▸ **Your goal**: Copy each line of the data below with the word "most".
--------
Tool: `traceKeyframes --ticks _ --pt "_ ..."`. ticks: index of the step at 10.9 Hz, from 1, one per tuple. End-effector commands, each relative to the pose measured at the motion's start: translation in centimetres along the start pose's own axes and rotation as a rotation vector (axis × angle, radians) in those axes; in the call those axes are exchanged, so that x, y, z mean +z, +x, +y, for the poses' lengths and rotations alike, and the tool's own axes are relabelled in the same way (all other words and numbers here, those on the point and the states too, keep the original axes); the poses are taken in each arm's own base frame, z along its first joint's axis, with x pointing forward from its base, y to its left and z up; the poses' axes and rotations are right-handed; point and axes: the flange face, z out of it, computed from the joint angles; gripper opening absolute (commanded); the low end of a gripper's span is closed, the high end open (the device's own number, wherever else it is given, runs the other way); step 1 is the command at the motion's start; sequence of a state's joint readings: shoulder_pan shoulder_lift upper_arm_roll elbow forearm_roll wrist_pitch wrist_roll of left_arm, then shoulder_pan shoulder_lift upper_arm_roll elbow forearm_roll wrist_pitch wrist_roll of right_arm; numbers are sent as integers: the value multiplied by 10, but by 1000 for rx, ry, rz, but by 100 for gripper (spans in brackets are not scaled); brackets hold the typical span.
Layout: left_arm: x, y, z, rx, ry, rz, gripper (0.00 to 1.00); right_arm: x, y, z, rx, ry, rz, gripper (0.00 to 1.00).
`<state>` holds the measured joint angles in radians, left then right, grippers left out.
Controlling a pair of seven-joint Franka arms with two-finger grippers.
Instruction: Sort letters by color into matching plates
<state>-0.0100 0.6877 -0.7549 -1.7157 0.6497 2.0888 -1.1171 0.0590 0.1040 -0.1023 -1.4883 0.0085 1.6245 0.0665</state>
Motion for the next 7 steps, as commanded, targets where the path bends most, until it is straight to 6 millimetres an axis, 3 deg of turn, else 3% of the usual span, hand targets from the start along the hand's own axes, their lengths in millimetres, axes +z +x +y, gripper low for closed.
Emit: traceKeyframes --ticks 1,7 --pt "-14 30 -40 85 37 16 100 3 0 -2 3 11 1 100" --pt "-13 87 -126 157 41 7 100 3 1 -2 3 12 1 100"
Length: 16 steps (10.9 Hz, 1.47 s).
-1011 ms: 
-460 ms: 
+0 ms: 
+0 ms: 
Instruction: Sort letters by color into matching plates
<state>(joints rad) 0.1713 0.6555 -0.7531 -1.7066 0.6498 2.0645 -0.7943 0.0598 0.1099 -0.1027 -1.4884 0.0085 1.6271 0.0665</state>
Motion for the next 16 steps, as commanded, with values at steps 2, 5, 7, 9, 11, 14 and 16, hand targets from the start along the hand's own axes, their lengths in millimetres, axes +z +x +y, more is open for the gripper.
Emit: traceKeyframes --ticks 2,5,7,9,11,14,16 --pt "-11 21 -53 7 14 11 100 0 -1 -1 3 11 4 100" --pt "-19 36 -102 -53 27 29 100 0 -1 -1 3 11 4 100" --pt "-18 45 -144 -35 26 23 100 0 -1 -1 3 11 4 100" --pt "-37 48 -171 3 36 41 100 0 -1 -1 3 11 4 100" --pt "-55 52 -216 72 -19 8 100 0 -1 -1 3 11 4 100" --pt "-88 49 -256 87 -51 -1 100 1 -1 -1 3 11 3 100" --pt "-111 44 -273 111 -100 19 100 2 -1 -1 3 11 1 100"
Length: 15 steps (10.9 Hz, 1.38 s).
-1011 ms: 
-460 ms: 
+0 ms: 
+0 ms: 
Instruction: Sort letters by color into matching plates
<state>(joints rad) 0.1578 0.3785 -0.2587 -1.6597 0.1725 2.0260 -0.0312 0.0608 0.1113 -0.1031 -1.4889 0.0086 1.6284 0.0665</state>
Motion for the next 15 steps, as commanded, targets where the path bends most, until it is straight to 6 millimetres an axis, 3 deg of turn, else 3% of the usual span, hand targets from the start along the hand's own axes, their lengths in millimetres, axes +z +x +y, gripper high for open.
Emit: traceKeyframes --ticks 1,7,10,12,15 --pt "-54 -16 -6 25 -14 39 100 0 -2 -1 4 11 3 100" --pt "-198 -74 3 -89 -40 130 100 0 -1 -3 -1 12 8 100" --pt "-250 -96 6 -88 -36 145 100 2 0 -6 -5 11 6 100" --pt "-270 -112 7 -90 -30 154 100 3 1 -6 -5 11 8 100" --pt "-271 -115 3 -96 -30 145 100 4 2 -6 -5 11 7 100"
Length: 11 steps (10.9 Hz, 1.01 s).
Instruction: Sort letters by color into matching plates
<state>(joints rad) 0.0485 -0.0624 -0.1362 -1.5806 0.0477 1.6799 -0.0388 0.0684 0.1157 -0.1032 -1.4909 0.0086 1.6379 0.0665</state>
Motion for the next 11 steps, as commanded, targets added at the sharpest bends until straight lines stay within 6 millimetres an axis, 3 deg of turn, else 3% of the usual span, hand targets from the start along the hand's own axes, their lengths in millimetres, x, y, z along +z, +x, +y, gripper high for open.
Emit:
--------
▸ **Response to the exercise**:
Motion for the next 7 steps, as commanded, targets where the path bends most, until it is straight to 6 millimetres an axis, 3 deg of turn, else 3% of the usual span, hand targets from the start along the hand's own axes, their lengths in millimetres, axes +z +x +y, gripper low for closed.
Motion for the next 15 steps, as commanded, targets where the path bends most, until it is straight to 6 millimetres an axis, 3 deg of turn, else 3% of the usual span, hand targets from the start along the hand's own axes, their lengths in millimetres, axes +z +x +y, gripper high for open.

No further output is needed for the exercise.